Для оформления обложки использовано фото, сделанное мною лично! На сайтах в интернете данное фото мною не размещалось!

Подвода лениво тащится по разбитой проселочной дороге, тарахтя и подскакивая на ухабах. Сидящий в ней щуплый человек средних лет уныло глядит на опустевшие скошенные поля, крепко прижимая к груди старенький потертый портфель. Кругом одна пахота да пустота, лишь изредка попадаются жидкие перелески, с наполовину пожелтевшими деревьями. По выжженной солнцем степи гуляет уже осенний ветерок. Тоскливо шелестит сухая ломкая трава у обочины, да раз-другой вскрикивает степная птица. Седок с головой кутается в клетчатый плед. Выглядит он человеком надломленным и потерянным. На каждой ухабине его и без того страдальческое лицо корчится в мученьях.

Возчик нетерпеливо дергает вожжи, понукая уставшую лошадь: «Ну-ка, родимая, пшшла!». Кобыла, ощерив желтые зубы, лениво взмахивает облепленным репьями хвостом, но шагу не прибавляет.

– Таким Макаром и до вечера не доберемся, – сплевывает в сердцах возчик. Зовут его Федором. Мужик он крепкий, плечистый. В тесном, не по размеру, выцветшем пиджаке и засаленной фуражке. Федору томительно волочиться двадцать верст по разъезженной дороге, да еще и со скучным попутчиком.

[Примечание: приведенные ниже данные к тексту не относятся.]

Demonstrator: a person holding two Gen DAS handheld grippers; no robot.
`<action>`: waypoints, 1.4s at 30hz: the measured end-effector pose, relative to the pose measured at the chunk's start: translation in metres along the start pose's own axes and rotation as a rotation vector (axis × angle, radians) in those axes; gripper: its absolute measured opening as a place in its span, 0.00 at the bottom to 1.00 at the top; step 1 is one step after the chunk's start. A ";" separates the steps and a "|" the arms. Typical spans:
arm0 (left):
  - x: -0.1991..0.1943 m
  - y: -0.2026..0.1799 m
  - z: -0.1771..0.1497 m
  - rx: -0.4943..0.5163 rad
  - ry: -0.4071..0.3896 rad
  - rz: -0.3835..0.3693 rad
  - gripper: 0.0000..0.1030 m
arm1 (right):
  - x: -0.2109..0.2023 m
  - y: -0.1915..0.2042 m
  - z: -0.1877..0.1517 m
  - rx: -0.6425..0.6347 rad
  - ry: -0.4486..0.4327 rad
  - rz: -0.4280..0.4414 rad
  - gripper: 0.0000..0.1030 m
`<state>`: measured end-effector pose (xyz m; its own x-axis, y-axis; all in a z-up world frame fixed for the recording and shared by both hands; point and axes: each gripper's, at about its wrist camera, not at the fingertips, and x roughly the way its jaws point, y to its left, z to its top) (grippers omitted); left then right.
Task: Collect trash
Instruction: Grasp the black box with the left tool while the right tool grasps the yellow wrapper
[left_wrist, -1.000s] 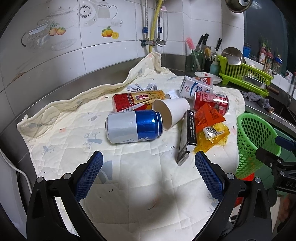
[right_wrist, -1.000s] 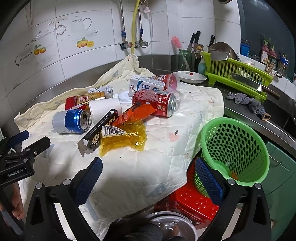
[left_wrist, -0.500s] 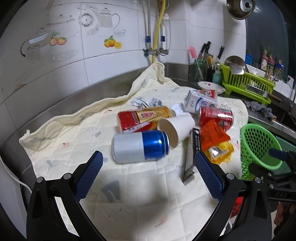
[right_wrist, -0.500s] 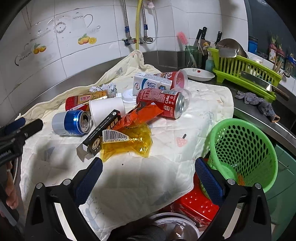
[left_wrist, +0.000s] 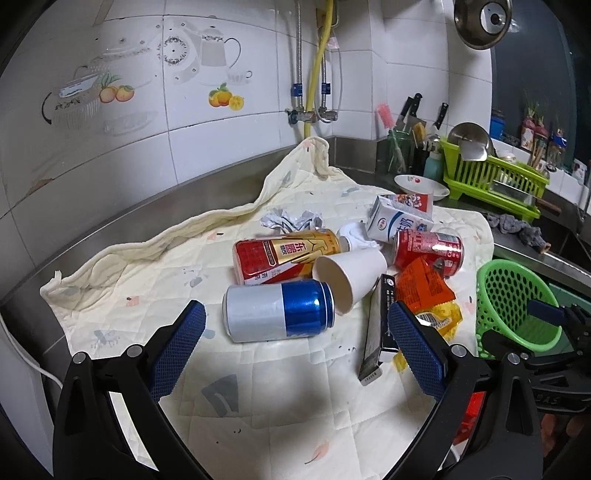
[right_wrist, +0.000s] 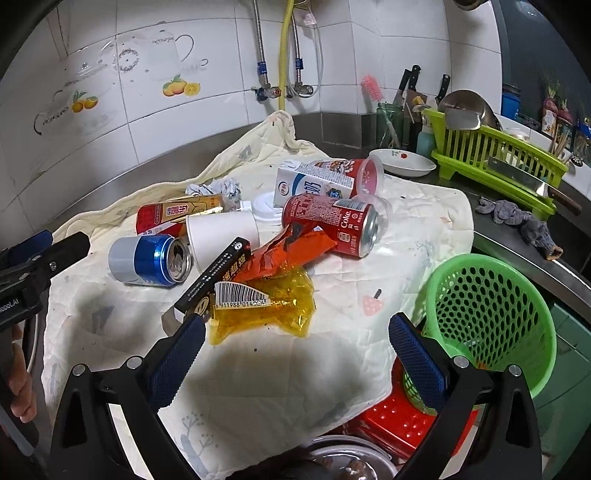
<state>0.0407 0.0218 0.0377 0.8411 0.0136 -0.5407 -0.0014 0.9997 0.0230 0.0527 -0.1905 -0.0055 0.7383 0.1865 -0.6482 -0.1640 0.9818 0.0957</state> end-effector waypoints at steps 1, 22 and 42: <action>0.000 0.001 0.000 -0.003 -0.001 0.002 0.94 | 0.003 0.001 0.000 -0.002 0.006 0.008 0.94; 0.005 0.024 0.013 -0.046 -0.007 -0.008 0.73 | 0.066 0.011 0.011 -0.039 0.081 0.074 0.92; 0.039 -0.005 0.003 -0.003 0.099 -0.173 0.68 | 0.089 0.002 0.009 -0.014 0.137 0.168 0.73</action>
<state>0.0750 0.0177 0.0197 0.7715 -0.1572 -0.6165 0.1372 0.9873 -0.0799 0.1238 -0.1712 -0.0556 0.6039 0.3401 -0.7209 -0.2874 0.9365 0.2010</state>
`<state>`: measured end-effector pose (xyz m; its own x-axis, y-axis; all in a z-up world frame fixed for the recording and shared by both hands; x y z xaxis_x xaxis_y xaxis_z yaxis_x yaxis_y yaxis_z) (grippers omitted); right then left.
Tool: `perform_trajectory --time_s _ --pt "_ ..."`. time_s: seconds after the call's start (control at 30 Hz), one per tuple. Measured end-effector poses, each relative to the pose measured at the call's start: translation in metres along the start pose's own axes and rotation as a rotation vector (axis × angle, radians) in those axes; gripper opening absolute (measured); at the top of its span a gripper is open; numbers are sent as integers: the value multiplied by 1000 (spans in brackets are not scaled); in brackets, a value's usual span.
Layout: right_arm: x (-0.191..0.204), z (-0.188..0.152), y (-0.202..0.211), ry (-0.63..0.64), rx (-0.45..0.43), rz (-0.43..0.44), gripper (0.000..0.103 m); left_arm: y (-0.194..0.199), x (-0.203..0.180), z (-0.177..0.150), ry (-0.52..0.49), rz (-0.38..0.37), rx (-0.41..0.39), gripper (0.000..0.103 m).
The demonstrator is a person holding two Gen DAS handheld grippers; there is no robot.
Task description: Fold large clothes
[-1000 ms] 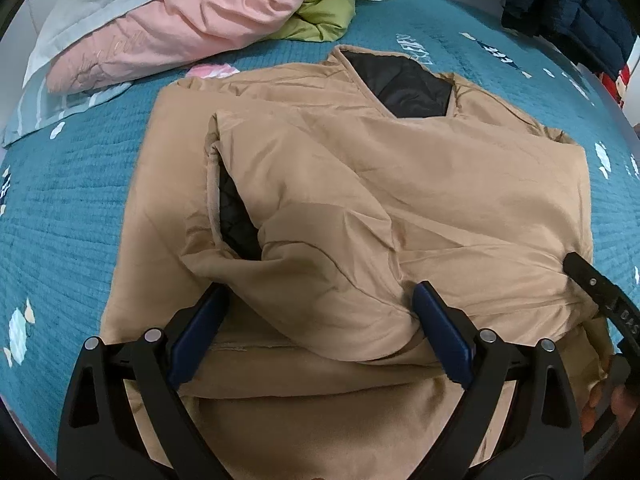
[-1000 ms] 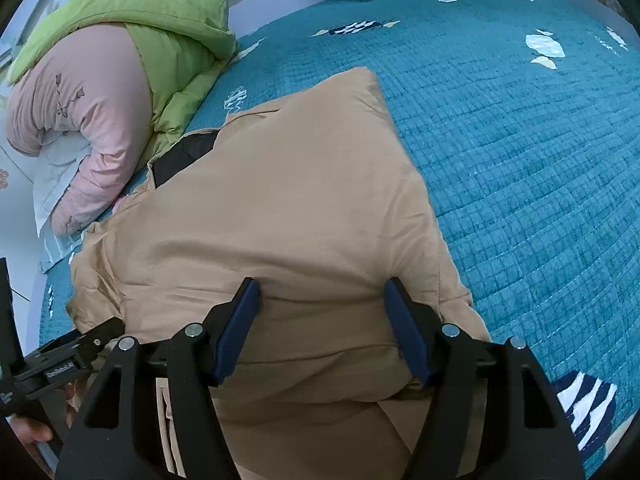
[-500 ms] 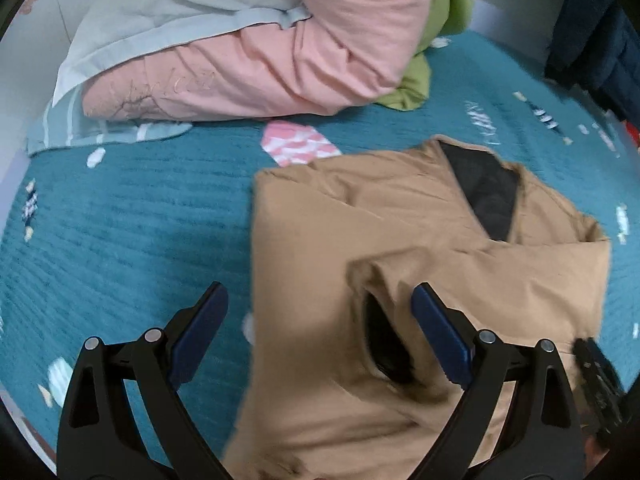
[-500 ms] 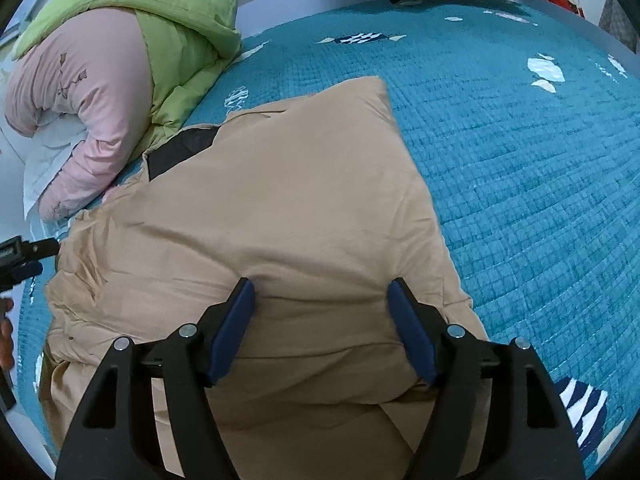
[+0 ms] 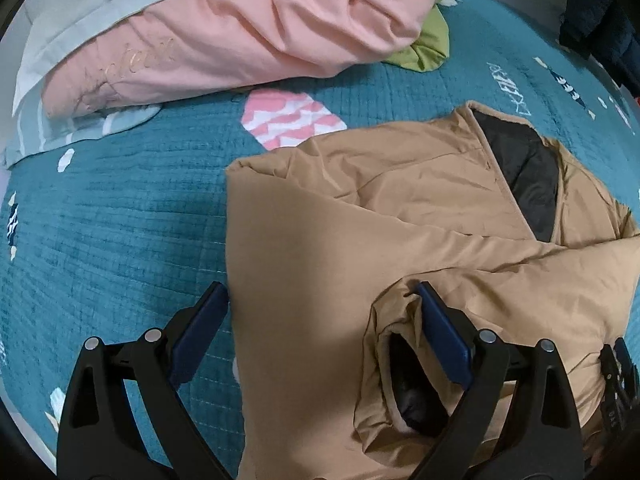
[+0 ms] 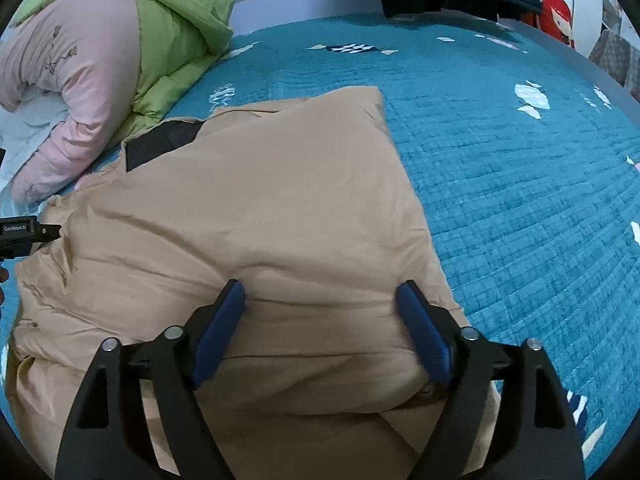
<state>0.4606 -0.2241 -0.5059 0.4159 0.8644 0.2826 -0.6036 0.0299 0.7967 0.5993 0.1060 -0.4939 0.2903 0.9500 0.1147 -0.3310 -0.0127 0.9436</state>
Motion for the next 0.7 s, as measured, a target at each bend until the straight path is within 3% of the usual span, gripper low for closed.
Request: perform_trajectory --time_s 0.37,0.47,0.57,0.7 --pt "-1 2 -1 -7 7 -7 84 -4 6 2 32 -59 7 93" --pt "-1 9 7 -48 20 25 85 0 7 7 31 -72 -2 93" --pt "-7 36 19 -143 -4 84 86 5 11 14 59 -103 -21 93" --pt "-3 79 11 -160 2 113 86 5 22 20 121 -136 -32 93"
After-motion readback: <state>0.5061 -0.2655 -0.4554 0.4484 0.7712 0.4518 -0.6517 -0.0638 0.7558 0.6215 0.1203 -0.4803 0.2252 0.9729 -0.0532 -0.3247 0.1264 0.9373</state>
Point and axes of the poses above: each gripper's, at about its wrist camera, not at the fingertips, and y roughly against the way its jaws point, x to its left, z to its top, the point moved 9 cm from there along -y, roughly the way its jaws point, and after that the axes turned 14 degrees about -y, right-handed, at the moved point
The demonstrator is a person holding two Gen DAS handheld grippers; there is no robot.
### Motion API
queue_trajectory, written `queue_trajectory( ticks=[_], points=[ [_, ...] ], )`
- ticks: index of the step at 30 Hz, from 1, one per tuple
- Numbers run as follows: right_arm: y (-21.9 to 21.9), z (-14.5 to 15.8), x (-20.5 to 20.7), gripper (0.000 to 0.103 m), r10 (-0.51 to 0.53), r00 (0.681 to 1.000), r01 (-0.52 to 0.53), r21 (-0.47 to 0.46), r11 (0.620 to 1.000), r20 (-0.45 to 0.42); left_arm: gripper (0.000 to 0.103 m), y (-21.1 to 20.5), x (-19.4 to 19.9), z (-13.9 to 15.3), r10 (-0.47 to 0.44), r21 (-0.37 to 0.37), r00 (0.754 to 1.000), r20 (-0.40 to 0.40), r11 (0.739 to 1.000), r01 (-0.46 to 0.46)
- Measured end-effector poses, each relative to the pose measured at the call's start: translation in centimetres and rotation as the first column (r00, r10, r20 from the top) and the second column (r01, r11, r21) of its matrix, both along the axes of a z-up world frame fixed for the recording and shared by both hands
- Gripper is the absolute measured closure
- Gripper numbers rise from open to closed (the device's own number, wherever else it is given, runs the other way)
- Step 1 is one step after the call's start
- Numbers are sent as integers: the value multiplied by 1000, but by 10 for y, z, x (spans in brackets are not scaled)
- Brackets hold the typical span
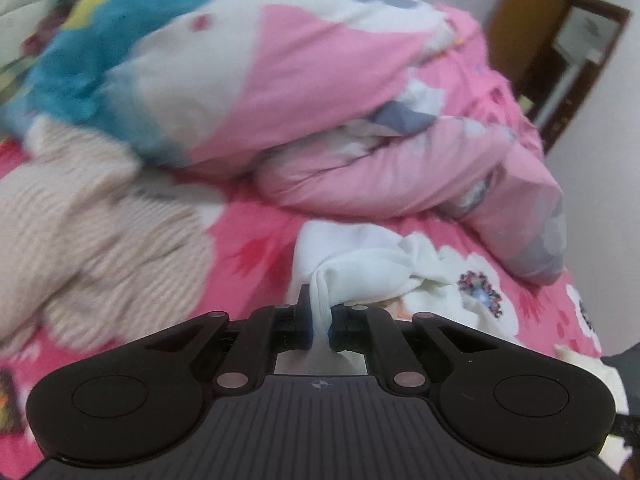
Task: Fold clothes
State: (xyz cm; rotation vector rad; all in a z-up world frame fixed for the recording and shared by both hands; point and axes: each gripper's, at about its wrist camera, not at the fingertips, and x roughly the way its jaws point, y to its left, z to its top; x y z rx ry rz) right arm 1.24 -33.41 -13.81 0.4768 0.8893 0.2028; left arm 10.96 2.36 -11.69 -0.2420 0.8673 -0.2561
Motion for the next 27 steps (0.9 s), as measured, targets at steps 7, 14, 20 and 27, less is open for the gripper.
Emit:
queue_trajectory(
  ticks=[7,14,20,27],
  points=[
    [-8,-10,-70,101,-105,981,108,12,994,-163,99,63,-51,-13,95,39,976,-195,995,-89],
    [-20,-71,-100,100,-178,920,162,-74,984,-350,95,93,-80,-74,60,138,929,-364,990,-10],
    [-15,-66,-103,86,-167,911,101,-187,977,-378,49,81,-73,-47,-87,103,957,-278,987,120],
    [-30,-16,-70,63,-198,963,161,-200,966,-181,29,15,-39,-31,-272,144,958,-90,948,283]
  ],
)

– Эх, на Орлике бы с ветерком тебя домчал! – затевает со скуки разговор Федор. – Не подвезло тебе, учитель, с лошадью. В такую-то пору все годные кони в обозе. Пока година стоит нужно успеть овощ с поля вывезти. Так что не обессудь за такую кобылку. Хворая она. Того и гляди издохнет. Как пить дать!

Из-под пледа вырывается тяжелый вздох. Седока здорово растрясло. Его внутренности выплясывают так, что кажется, вот-вот выпрыгнут наружу. Федор оборачивается и смотрит сочувственно на ужавшегося в подводу человека.

– Ты бы большенько соломки под себя подмостил, – проявляет заботу возчик, – а то бьешься о доски мослаками. Так без привычки всю душу вытреплет. Мяса на тебе вовсе нету. Отощалый, как весенний заяц. Что ж вы, городские, хлибкие-то такие? Ужели мы вас мало кормим? Считай, весь колхозный урожай город забирает. А нам что? Трудодни. На них новых чебот не купишь. Эти, гляди, уже никуды не годятся. – Федор вытягивает перед собой ноги, демонстрируя изношенные до дыр кирзовые сапоги. – Такая от наша мужицкая жисть. – Жалуется он, глядя на растянувшиеся у горизонта длинные скирды соломы. – Колхозное продовольствие дочиста сдай, так еще и с кажного двору или дай, или вырвут. Одних только яиц по пятнадцати десятков, да почти по три пуда убоины взято… и молоко, и шкуру – все подчистую отдай…

Седок всю дорогу молчит. Живым бы только доехать. Он то и дело аккуратно промокает лоб, щеки и подбородок белым платочком. Когда, бывает, расстраивается или переживает, всегда потеет. Приходится часто утираться. Для этой надобности в портфеле у него имеется большой запас свежих носовых платков.

– Какой-то ты несловоохотливый, учитель, – пробует растормошить попутчика Федор. – Запамятовал, как тебя по батюшке-то будет? Ненашенское вроде отчество.

– Авдонович… – неохотно отвечает попутчик.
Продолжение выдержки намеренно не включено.